WORK INSTRUCTION — Write each line word for word, from the line that contains "item at (254, 230)" through the last line of the material below.

SOURCE MATERIAL —

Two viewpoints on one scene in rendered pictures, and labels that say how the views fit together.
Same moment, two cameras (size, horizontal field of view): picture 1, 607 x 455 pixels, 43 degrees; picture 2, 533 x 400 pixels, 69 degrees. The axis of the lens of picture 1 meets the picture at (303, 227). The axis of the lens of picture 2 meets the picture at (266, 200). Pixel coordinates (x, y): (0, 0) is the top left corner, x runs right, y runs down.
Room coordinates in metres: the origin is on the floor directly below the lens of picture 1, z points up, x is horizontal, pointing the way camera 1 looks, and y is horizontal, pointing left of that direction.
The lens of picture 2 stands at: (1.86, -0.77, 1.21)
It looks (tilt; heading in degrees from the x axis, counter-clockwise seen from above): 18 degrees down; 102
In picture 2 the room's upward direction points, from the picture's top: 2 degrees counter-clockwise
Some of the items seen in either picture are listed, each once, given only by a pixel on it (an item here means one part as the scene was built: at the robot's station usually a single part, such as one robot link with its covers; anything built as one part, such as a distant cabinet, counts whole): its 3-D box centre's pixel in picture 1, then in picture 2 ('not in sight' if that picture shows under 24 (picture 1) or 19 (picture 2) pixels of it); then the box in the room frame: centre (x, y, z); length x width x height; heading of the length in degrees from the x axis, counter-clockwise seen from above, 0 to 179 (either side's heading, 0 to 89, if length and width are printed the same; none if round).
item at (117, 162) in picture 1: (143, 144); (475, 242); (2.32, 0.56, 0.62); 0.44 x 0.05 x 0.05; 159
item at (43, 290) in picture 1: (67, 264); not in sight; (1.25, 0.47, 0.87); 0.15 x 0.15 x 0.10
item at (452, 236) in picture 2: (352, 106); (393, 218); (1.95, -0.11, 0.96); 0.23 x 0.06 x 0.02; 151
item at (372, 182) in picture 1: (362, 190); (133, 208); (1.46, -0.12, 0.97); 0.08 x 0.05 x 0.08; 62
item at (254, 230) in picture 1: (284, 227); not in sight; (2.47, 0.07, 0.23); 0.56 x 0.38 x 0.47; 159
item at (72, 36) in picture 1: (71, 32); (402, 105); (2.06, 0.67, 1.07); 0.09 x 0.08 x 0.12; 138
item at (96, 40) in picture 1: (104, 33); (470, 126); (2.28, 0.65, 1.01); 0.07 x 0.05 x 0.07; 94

SOLUTION TO THIS PROBLEM —
item at (254, 230) in picture 1: (284, 227); not in sight; (2.47, 0.07, 0.23); 0.56 x 0.38 x 0.47; 159
item at (72, 36) in picture 1: (71, 32); (402, 105); (2.06, 0.67, 1.07); 0.09 x 0.08 x 0.12; 138
item at (96, 40) in picture 1: (104, 33); (470, 126); (2.28, 0.65, 1.01); 0.07 x 0.05 x 0.07; 94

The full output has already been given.